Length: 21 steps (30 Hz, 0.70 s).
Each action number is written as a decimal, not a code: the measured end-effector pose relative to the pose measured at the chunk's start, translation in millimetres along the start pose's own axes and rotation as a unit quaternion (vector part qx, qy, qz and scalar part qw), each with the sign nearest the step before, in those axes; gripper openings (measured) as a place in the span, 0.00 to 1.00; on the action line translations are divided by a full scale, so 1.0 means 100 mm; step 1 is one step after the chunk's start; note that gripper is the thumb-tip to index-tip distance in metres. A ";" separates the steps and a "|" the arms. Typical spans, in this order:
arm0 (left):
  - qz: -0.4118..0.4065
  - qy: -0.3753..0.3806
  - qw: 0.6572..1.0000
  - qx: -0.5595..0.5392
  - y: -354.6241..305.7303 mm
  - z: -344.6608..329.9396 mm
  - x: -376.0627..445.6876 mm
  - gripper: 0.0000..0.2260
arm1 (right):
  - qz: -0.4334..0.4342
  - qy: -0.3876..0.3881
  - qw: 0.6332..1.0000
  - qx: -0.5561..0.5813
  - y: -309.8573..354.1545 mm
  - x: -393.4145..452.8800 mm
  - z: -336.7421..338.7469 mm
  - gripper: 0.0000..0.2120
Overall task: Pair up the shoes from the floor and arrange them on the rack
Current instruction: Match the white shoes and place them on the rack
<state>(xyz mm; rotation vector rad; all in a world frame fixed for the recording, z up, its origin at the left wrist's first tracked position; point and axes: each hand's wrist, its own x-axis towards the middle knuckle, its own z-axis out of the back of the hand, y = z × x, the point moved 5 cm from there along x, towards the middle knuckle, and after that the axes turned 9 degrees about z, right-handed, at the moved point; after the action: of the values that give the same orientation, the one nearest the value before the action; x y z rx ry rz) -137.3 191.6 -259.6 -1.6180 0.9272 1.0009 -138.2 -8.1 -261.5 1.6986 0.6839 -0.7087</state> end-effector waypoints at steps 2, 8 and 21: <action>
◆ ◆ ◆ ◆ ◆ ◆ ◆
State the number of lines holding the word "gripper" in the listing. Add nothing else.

→ Solution below: 3